Sem mobilidade e variedade de mecanismos, o Remo facilita a marcação e manda bolas sem critério para que Nino faça a temporização; com o time distante, rapidamente o atacante é cercado e pouco consegue produzir

Quando consegue sair jogando com os pés, a descompactação ofensiva fica em evidência. Os volantes pouco contribuem na construção, ficando quase sempre como opções de retorno ao meia ou aos atacantes. Dessa maneira, o Remo acaba atacando com apenas 5 jogadores, ou seja, estando em inferioridade numérica. Com a distância entre setores, é difícil trocar uma quantidade razoável de passes para criar, ocupar e usufruir dos espaços no sistema defensivo adversário.

Não cumprindo conceitos básicos de aproximação, o meia armador tem de retroceder e vir buscar a bola ainda em campo defensivo e, sem maiores opções, se vê obrigado a carregar muito a posse e enfrentar três marcadores fechando espaços centrais. Ou volta a bola aos volantes ou força um jogo direto pouco qualificado. Os extremos pouco fazem a diagonal interna para superiorizar no setor, brecando também o avanço dos laterais.

Outro ponto é o pouco peso ofensivo que os laterais possuem na organização ofensiva. Sabendo da certa lentidão dos volantes em transições defensivas, Josué Teixeira não permite que os laterais subam constantemente para abrir a defesa rival e facilitar infiltrações por dentro. Além disso, a subida dos alas faria com que os dois extremos trabalhassem por dentro e mais próximos ao meia, podendo triangular e acionar Nino em profundidade ou acionar os espaços em diagonal do centroavante.

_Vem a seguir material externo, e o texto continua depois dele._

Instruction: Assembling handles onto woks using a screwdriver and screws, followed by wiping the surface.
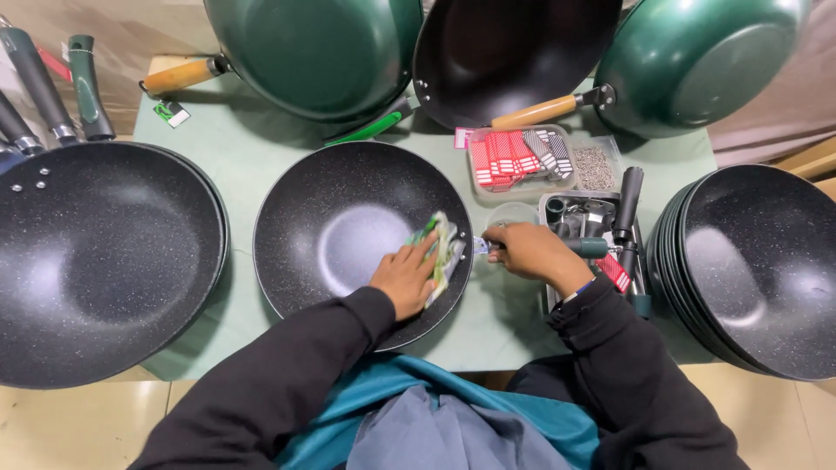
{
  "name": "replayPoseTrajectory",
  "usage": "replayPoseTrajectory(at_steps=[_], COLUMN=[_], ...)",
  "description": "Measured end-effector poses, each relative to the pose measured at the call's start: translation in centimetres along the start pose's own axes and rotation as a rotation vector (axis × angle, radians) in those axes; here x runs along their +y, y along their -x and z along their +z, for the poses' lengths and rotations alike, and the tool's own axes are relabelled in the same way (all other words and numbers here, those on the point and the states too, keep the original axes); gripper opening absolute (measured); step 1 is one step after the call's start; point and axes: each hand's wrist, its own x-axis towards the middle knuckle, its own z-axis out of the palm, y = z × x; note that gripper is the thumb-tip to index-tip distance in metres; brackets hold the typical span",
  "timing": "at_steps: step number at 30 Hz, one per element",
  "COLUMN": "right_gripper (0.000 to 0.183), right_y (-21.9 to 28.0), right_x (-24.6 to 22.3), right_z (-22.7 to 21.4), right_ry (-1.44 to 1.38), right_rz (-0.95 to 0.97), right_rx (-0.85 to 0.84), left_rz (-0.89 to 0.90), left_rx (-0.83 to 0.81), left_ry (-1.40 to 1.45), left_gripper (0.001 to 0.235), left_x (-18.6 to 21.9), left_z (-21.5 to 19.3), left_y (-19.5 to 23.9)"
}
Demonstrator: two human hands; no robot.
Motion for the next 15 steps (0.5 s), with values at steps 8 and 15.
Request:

Os volantes não apoiam e sobrecarregam o meia, que tem de percorrer muitos metros com poucas opções, impedindo assim qualquer tentativa de pivô ou ataque aos espaços por parte de Nino Guerreiro

Ainda falando dos laterais e já na fase de finalização de jogadas, o Remo pouco chega à linha de fundo para cruzar. A maioria dos cruzamentos parte da intermediária e é feita pelos extremos Mikael e Edgar. Sem a incorporação dos laterais no campo rival, o time perde densidade ofensiva e não preenche racionalmente os espaços, praticando um jogo previsível e facilitador para o adversário.

Sem falar que os cruzamentos oriundos do faixa intermediária são melhores para os zagueiros, pois estes atacam a bola de frente e melhor posicionados. Tais ações quase sempre vêm ainda na primeira trave, e Nino gosta de receber os cruzamentos na zona central da área, partindo do segundo poste e antecipando o zagueiro. Com a bola chegando apenas até a primeira trave, a maior distância a percorrer para tentar a antecipação faz com que haja perda de tempo, impedindo o centroavante de chegar antes.

Última fase sem incorporação dos alas não facilita o jogo apoiado e ainda gera cruzamentos da intermediária, reconhecidamente mais fáceis para a zaga rival

Nas transições ofensivas remistas, após o roubo a ordem é tirar a bola da zona de pressão tocando-a para o companheiro mais próximo e, em seguida, acionar imediatamente Nino Guerreiro, posicionado no círculo central para a distância não ser tão grande e o passe menos arriscado. Sua função é reter, girar e passar em diagonal para algum dos extremos aprofundarem em velocidade.

Após o roubo, há a saída da pressão e a busca por Nino no círculo central para posterior acionamento dos extremos que partem em velocidade

Todo o exposto acima é para mostrar que os setores necessitam de boa integração para a conclusão. O Remo finaliza em média 5 vezes por jogo, com a grande maioria sendo de fora da área. A dificuldade de realizar a organização ofensiva pelos fatores já citados, tem “excluído” Nino Guerreiro da maior parte das ações em campo de ataque, com ele limitado basicamente ao trabalho de pivô longe da área.

Com pouca mobilidade corpórea e sem coordenação nos mecanismos, o centroavante azulino dificilmente vai render o que se espera dele, pois sua característica é de estar na área, ou seja, os companheiros precisam fazer a bola entrar na zona de finalização. É uma questão que Josué Teixeira precisa reavaliar, pois a possível simples troca de centroavante não parece ser a solução adequada. Centroavante precisa criar espaços e ter a bola para chutar. Com a construção deficitária, fica difícil exigir algo certeiro de quem não possui repertório para produzir individualmente.